‘That was just a finger of speech,’ Janie said loftily. ‘Look, you tell Baby something, and then you tell him something else. He will put the somethings together and tell you what they come out to, just like the adding machine does with one and two and—‘
‘All right, but what kind of somethings?’
‘Anything.’ She eyed him. ‘You’re sort of stoopid, you know that, Lone. I got to tell you every little thing four times. Now listen, if you want to know something you tell me and I’ll tell Baby and he’ll get the answer and tell the twins and they’ll tell me and I’ll tell you, now what do you want to know?’
Lone stared at the fire. ‘I don’t know anything I want to know.’
‘Well, you sure think up a lot of silly things to ask me.’
Lone, not offended, sat and thought. Janie went to work on a scab on her knee, picking it gently round and round with fingernails the colour and shape of parentheses.
‘Suppose I got a truck,’ Lone said a half-hour later, ‘it gets stuck in a field all the time, the ground’s too tore up. Suppose I want to fix it so it won’t stick no more. Baby tell me a thing like that?’
‘Anything, I told you,’ said Janie sharply. She turned and looked at Baby. Baby lay as always, staring dully upward. In a moment she looked at the twins.
‘He don’t know what is a truck. If you’re going to ask him anything you have to explain all the pieces before he can put ‘em together.’
‘Well you know what a truck is,’ said Lone, ‘and soft ground and what stickin’ is.

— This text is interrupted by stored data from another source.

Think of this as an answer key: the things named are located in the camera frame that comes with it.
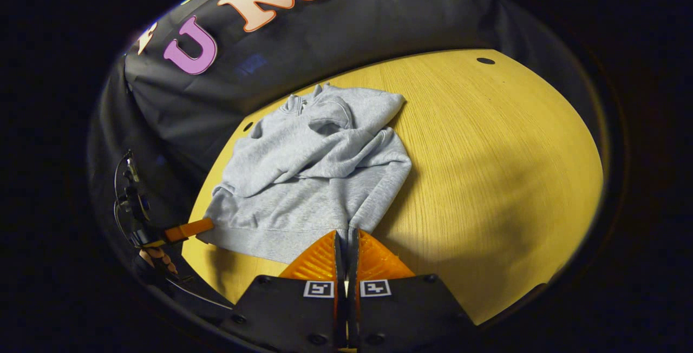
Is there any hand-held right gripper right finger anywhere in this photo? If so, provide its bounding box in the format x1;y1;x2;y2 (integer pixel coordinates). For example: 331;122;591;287
347;228;478;351

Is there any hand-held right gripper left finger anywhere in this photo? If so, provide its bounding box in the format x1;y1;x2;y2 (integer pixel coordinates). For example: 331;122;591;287
230;230;348;351

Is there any grey zip-collar sweatshirt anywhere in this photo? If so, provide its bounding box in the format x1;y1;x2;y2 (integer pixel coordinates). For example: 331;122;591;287
196;82;413;265

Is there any black backdrop cloth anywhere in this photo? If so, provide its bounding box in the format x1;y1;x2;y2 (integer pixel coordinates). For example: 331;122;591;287
88;0;604;294

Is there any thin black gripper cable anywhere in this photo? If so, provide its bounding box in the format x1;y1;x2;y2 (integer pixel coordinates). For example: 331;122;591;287
113;150;234;311

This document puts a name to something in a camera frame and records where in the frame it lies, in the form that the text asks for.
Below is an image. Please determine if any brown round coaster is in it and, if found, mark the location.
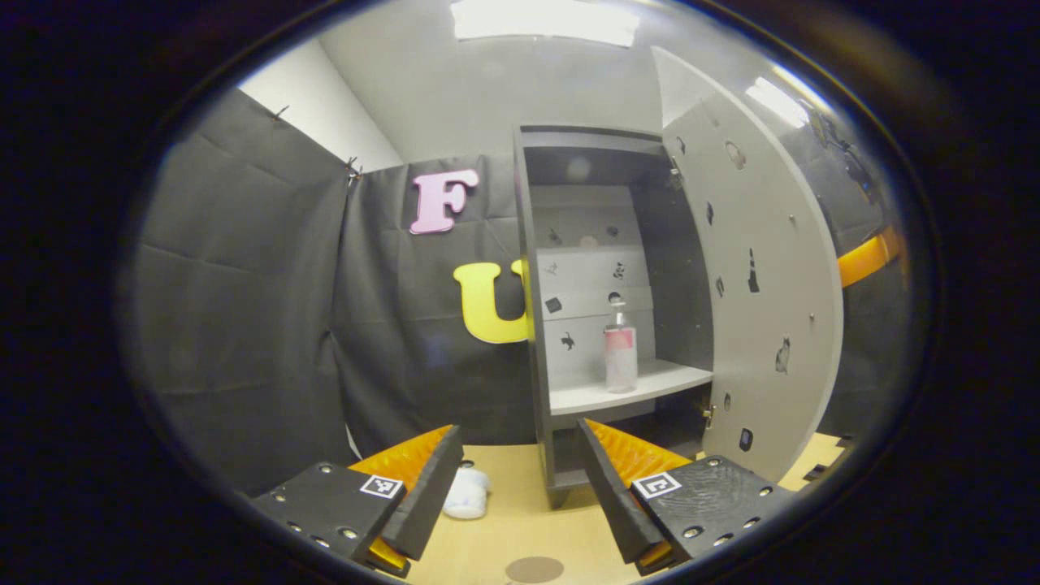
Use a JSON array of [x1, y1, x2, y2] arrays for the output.
[[505, 556, 566, 584]]

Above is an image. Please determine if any grey cabinet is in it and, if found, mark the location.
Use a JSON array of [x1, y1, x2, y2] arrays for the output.
[[513, 123, 716, 510]]

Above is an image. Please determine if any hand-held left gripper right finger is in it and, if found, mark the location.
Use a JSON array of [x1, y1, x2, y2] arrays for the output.
[[575, 418, 801, 578]]

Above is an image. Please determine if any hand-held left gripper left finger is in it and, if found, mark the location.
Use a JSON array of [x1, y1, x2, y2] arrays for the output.
[[248, 424, 465, 579]]

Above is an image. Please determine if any small ceiling light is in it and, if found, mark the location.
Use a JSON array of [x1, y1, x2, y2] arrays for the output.
[[746, 77, 813, 129]]

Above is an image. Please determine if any clear pump bottle pink label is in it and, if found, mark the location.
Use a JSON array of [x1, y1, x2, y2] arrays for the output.
[[604, 299, 639, 394]]

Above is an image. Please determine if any white plush toy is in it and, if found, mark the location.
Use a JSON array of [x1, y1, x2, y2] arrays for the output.
[[443, 467, 491, 521]]

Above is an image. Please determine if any black backdrop cloth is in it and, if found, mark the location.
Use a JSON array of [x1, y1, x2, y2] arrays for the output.
[[122, 85, 907, 496]]

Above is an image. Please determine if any large ceiling light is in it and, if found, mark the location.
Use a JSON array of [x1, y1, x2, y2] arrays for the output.
[[451, 0, 640, 47]]

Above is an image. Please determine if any beige cabinet door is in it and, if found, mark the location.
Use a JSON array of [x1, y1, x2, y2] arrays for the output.
[[650, 46, 846, 484]]

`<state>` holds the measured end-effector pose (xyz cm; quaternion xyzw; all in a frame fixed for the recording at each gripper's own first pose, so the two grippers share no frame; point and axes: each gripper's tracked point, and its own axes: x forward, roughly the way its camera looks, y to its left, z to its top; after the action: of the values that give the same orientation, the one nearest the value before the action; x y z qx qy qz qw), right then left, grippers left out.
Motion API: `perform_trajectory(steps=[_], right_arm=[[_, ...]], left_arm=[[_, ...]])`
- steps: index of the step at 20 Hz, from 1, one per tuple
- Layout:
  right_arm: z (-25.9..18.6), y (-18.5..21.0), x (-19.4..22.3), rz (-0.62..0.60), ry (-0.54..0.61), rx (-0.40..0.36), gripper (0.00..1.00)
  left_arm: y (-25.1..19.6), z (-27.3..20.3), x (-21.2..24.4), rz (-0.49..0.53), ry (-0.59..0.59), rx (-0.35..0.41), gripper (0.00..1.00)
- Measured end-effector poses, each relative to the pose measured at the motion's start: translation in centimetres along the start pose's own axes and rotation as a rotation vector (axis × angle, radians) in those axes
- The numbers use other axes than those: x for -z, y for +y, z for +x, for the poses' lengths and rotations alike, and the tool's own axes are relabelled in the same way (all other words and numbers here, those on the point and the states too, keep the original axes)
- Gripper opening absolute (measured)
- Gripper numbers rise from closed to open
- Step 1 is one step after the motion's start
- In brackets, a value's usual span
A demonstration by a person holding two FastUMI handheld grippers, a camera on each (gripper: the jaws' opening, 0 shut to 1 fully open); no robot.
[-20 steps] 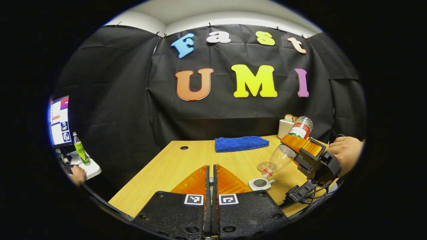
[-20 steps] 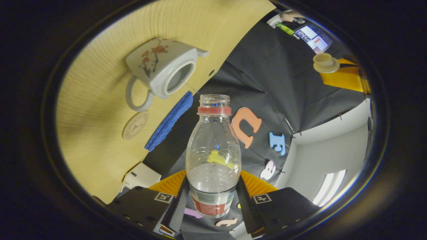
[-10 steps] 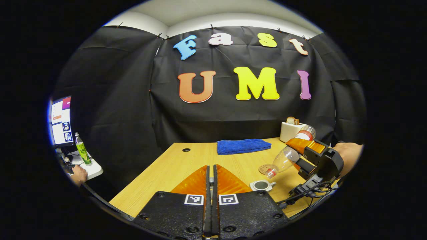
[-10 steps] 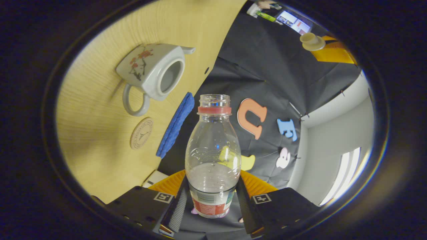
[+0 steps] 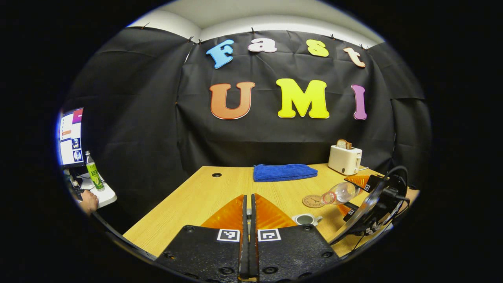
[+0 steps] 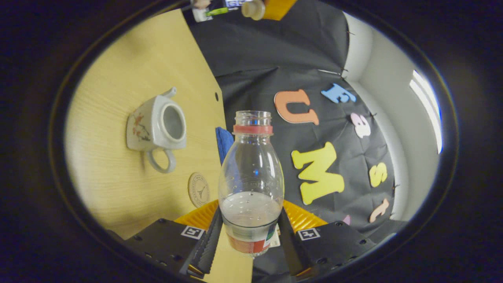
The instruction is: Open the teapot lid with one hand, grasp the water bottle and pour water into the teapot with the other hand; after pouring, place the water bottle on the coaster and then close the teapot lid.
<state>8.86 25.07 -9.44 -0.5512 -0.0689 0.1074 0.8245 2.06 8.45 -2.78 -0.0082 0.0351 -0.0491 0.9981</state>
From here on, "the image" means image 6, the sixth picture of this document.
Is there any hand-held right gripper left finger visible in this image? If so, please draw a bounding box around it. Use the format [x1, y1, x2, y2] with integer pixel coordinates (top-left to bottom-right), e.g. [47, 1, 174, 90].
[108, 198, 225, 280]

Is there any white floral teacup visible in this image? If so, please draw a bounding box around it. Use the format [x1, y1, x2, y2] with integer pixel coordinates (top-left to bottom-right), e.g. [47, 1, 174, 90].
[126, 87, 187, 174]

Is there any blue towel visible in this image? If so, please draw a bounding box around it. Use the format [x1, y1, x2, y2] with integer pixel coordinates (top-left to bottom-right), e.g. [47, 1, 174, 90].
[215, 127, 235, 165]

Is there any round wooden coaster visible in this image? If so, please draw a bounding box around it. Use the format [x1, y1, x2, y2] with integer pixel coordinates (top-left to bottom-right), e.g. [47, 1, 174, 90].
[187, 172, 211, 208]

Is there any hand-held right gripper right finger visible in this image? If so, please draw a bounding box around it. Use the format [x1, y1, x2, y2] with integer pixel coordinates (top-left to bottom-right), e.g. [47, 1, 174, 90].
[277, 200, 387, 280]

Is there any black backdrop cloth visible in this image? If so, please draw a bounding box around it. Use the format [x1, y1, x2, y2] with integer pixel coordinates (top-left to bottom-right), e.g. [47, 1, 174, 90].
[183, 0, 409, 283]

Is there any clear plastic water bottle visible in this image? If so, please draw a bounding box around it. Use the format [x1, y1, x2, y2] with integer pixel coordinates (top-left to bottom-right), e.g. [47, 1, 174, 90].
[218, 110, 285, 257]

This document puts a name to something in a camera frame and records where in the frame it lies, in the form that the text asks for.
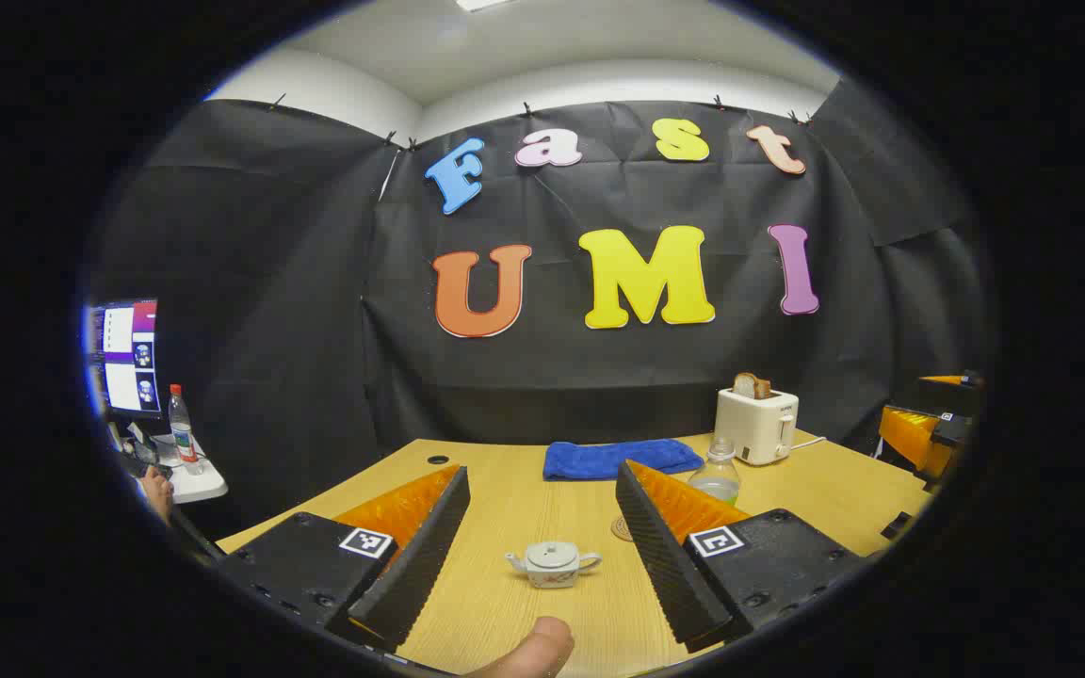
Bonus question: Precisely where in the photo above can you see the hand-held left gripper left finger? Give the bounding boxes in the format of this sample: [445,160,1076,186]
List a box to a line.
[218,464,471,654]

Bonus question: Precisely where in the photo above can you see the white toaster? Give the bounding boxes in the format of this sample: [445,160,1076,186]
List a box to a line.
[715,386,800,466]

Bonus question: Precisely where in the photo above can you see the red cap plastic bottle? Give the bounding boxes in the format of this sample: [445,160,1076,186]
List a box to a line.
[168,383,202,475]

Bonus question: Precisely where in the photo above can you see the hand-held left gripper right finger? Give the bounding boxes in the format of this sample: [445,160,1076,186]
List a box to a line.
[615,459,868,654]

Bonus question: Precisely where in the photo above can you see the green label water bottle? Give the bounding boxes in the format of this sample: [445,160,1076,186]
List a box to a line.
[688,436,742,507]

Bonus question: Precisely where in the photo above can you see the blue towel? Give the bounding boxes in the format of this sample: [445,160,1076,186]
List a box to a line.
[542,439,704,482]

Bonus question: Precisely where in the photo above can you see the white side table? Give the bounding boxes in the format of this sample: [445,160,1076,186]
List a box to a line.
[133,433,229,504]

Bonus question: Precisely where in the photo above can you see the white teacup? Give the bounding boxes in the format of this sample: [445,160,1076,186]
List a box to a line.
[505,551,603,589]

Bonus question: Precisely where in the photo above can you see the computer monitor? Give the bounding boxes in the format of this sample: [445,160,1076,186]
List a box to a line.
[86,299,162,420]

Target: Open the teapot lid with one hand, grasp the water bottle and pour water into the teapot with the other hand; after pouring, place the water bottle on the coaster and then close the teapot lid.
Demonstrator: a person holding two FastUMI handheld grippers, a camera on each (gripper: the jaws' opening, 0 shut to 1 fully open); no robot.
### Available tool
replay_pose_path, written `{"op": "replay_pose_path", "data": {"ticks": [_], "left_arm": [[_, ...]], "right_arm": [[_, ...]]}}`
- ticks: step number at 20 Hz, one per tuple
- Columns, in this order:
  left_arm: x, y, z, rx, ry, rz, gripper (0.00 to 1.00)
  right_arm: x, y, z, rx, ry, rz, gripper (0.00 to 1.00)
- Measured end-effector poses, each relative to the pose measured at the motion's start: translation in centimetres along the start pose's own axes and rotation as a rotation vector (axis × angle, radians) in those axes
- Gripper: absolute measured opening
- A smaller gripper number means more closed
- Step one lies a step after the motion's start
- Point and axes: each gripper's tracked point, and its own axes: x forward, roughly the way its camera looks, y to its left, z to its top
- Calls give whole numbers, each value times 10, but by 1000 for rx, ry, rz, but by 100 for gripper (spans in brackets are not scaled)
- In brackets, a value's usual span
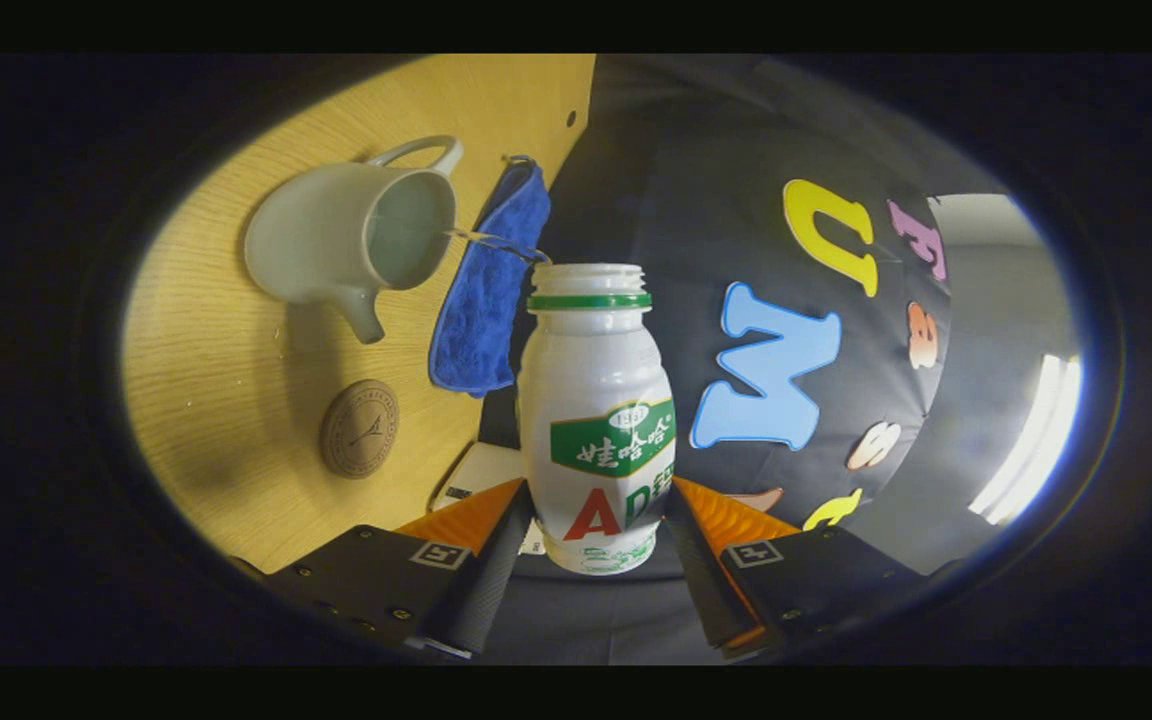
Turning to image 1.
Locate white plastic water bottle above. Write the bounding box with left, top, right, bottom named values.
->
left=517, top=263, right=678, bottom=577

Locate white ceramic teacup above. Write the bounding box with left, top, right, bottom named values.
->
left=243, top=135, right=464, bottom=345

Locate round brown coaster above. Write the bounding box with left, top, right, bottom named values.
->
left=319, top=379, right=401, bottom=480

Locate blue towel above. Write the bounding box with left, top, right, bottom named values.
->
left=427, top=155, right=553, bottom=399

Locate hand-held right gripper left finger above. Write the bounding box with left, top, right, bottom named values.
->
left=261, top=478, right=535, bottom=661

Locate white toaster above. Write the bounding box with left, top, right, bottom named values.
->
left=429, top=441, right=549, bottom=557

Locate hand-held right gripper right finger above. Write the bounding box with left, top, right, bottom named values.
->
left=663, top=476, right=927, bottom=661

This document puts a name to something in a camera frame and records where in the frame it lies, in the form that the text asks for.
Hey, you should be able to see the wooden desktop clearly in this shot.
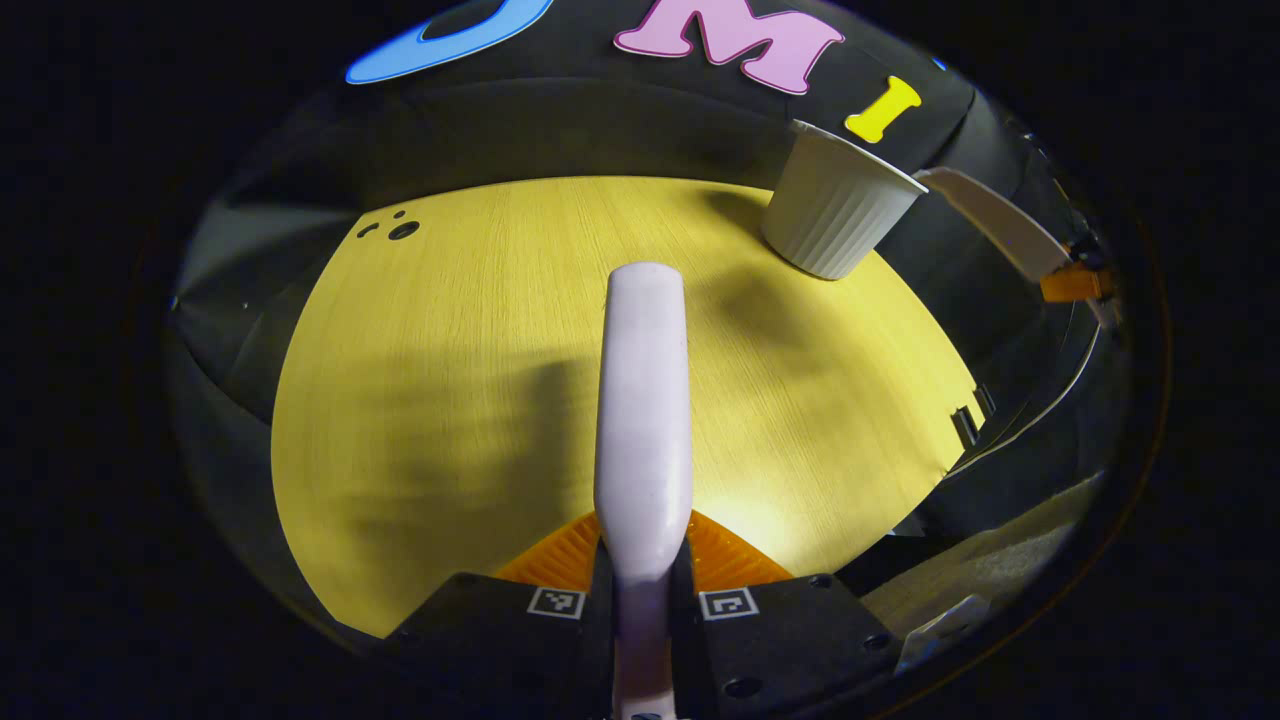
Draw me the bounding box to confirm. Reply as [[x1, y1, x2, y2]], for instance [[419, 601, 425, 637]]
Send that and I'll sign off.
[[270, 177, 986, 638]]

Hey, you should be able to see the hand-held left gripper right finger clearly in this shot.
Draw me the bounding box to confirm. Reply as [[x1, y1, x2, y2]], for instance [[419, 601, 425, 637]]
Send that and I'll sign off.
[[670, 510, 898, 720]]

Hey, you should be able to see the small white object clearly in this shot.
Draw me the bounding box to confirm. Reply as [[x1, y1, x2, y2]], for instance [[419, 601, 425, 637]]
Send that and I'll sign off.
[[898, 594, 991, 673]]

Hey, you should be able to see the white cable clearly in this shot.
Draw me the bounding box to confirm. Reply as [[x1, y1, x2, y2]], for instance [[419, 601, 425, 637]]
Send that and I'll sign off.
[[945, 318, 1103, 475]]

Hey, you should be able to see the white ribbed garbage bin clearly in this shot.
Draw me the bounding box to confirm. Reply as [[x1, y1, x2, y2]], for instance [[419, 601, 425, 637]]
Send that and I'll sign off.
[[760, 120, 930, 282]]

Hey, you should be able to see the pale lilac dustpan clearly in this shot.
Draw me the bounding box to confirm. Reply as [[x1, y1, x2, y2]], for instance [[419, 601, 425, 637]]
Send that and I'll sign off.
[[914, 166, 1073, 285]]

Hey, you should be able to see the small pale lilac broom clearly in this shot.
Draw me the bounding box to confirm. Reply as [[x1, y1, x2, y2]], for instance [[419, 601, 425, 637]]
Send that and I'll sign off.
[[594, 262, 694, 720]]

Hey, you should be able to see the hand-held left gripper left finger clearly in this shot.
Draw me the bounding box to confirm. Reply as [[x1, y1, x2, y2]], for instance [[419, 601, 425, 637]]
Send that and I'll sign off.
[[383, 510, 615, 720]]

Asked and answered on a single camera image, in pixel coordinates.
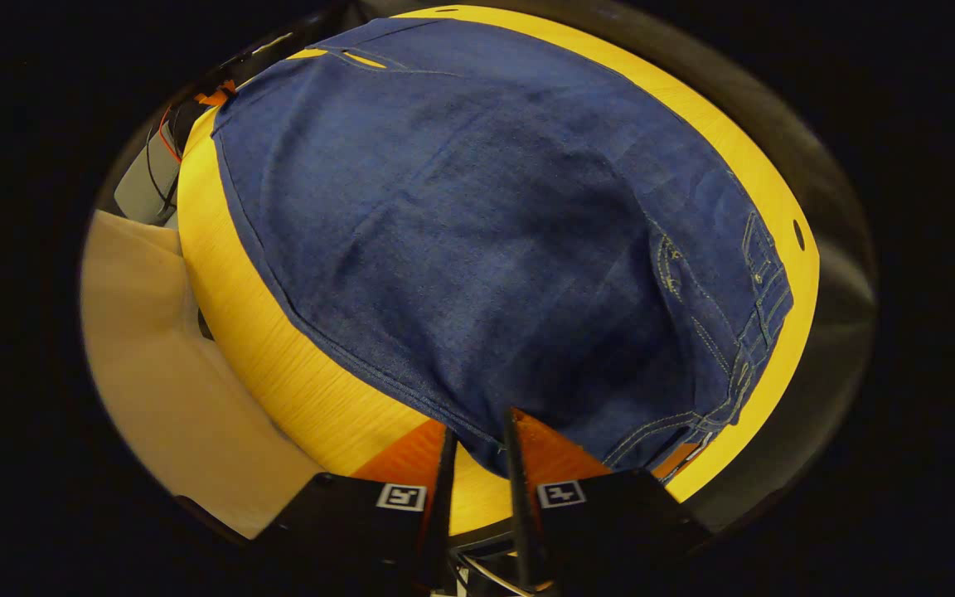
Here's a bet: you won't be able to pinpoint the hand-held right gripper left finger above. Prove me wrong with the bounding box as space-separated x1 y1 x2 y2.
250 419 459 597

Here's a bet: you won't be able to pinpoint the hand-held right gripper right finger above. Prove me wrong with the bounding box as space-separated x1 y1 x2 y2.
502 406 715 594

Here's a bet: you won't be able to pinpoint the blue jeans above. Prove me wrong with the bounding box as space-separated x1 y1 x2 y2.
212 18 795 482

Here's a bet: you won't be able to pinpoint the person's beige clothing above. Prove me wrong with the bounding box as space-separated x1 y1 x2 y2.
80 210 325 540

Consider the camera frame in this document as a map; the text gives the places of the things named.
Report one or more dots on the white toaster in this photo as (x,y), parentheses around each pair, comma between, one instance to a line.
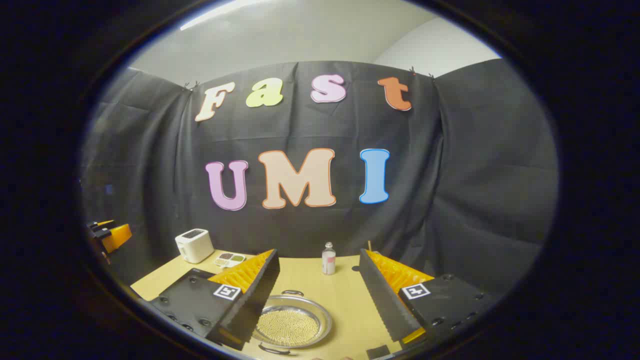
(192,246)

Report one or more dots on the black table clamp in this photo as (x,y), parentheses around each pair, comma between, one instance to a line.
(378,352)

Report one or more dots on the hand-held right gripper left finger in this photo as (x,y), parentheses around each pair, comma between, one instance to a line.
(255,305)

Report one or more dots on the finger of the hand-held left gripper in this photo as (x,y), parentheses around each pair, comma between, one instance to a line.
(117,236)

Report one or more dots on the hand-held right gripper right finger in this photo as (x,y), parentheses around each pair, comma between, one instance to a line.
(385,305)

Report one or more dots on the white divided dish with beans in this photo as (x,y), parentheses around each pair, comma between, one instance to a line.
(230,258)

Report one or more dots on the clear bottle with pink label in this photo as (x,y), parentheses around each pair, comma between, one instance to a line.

You tell him.’
‘Oh all right,’ said Janie.
She went through the routine again, sending to Baby, receiving from the twins. Then she laughed. ‘He says stop driving on the field and you won’t get stuck. You could of thought of that yourself, you dumbhead.’
Lone said, ‘Well suppose you got to use it there, then what?’
‘You ‘spect me to go on askin’ him silly questions all night?’
‘All right, he can’t answer like you said.’
‘He can too!’ Her facts impugned, Janie went to the task with a will. The next answer was, ‘Put great big wide wheels on it.’
‘Suppose you ain’t got money nor time nor tools for that?’
This time it was, ‘ Make it real heavy where the ground is hard and real light where the ground is soft and anything in between.’
Janie very nearly went on strike when Lone demanded to know how this could be accomplished and reached something of a peak of impatience when Lone rejected the suggestion of loading and unloading rocks. She complained that not only was this silly, but that Baby was matching every fact she fed him with every other fact he had been fed previously and was giving correct but unsolicited answers to situational sums of tyres plus weight plus soup plus bird’s nests, and babies plus soft dirt plus wheel diameters plus straw. Lone doggedly clung to his basic question and the day’s impasse was reached when it was determined that there was such a way but it could not be expressed except by facts not in Lone’s or Janie’s possession. Janie said it sounded to her like radio tubes and with only that to go on, Lone proceeded by entering the next night a radio service shop and stealing a heavy armload of literature. He bulled along unswerving, unstoppable, until at last Janie relinquished her opposition because she had not energy for it and for the research as well. For days she scanned elementary electricity and radio texts which meant nothing to her but which apparently Baby could absorb faster than she scanned.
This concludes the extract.